The problem: Take the material below and reproduce, word for word, only the lines from the line with "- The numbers" through the line with "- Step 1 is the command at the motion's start".
-------- Given material
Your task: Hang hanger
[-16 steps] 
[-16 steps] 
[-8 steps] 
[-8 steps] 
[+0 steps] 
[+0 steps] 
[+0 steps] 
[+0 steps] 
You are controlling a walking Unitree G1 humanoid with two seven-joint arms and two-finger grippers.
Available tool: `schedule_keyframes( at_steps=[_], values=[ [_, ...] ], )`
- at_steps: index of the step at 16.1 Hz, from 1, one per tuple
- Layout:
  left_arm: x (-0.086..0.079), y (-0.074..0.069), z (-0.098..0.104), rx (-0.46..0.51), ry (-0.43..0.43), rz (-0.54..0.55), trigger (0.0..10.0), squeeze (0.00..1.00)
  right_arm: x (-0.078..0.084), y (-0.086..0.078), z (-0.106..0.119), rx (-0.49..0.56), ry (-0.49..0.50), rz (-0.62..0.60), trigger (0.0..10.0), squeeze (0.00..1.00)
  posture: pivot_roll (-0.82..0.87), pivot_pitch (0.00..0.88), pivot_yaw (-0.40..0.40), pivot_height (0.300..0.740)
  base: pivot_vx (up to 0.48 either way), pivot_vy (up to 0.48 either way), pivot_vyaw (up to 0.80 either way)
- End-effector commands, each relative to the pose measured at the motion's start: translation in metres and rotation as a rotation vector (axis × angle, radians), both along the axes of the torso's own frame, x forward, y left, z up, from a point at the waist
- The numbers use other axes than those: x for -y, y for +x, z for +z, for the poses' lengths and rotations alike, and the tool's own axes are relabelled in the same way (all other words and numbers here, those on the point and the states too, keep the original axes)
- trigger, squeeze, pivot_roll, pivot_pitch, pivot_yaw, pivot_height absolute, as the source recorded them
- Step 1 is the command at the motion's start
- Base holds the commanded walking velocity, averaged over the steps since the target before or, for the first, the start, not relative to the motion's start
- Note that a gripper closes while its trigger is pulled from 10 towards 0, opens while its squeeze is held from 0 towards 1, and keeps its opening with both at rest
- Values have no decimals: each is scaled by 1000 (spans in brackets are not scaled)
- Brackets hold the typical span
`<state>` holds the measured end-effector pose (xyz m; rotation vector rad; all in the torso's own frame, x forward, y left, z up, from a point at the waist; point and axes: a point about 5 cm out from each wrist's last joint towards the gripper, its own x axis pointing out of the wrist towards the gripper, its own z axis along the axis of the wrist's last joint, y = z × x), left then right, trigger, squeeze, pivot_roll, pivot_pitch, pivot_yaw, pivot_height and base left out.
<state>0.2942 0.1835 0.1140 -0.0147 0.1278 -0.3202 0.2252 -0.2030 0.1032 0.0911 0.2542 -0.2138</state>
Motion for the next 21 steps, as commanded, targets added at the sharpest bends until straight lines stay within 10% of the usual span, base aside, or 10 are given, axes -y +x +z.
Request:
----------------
Result of this exercise:
- The numbers use other axes than those: x for -y, y for +x, z for +z, for the poses' lengths and rotations alike, and the tool's own axes are relabelled in the same way (all other words and numbers here, those on the point and the states too, keep the original axes)
- trigger, squeeze, pivot_roll, pivot_pitch, pivot_yaw, pivot_height absolute, as the source recorded them
- Step 1 is the command at the motion's start

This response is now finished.